TextEmbeddingRetriever wraps embedding-based retriever with embedder for MultiRetriever compatibility.

TextEmbeddingRetriever wraps embedding-based retriever with embedder for MultiRetriever compatibility.

Source: llm_adapter@2026-05-21

Confidence: high

Feature Medium

`CacheChecker.run_async` enables use in AsyncPipeline without blocking event loop.

`CacheChecker.run_async` enables use in AsyncPipeline without blocking event loop.

Source: llm_adapter@2026-05-21

Confidence: low

Feature Medium

`MultiRetriever` now supports `join_mode` parameter with `

`MultiRetriever` now supports `join_mode` parameter with `

Source: llm_adapter@2026-05-21

Confidence: low

Feature Medium

CacheChecker gains a `run_async` method to be used in AsyncPipeline without blocking.

CacheChecker gains a `run_async` method to be used in AsyncPipeline without blocking.
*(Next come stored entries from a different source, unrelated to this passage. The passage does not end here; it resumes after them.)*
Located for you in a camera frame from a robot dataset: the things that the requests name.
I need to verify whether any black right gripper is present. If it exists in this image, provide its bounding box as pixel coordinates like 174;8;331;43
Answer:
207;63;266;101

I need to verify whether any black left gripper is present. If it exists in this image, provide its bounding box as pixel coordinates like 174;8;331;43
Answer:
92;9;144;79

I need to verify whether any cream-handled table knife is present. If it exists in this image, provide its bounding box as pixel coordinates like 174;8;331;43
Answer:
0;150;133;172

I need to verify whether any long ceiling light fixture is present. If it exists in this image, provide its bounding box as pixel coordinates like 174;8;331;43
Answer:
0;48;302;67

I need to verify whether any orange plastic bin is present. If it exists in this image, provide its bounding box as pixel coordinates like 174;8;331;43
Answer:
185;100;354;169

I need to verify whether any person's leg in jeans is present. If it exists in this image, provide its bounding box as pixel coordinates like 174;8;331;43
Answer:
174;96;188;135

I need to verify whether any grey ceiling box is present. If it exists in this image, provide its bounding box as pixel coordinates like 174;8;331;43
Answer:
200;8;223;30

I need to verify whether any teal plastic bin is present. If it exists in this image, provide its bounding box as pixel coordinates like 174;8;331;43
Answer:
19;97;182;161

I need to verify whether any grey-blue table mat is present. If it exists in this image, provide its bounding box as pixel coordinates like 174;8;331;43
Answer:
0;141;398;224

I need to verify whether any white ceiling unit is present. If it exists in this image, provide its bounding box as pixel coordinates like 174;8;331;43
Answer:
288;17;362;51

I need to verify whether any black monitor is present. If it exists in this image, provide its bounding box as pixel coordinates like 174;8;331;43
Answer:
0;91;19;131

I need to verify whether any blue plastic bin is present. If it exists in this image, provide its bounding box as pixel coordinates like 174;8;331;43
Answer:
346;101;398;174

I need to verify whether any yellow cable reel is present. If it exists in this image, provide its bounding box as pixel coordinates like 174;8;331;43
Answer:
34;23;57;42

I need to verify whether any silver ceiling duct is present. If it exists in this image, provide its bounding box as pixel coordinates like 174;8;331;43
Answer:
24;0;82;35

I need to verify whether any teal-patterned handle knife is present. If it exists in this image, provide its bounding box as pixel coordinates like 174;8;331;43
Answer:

Source: granite4.1:30b@2026-05-23-audit

Confidence: low

Feature Medium

MultiRetriever adds a `join_mode` parameter supporting "reciprocal_rank_fusion" (default) and "concatenate".

MultiRetriever adds a `join_mode` parameter supporting "reciprocal_rank_fusion" (default) and "concatenate".

Source: granite4.1:30b@2026-05-23-audit

Confidence: low

Bugfix Medium

NamedEntityExtractor restores spaCy/Thinc device state correctly after execution.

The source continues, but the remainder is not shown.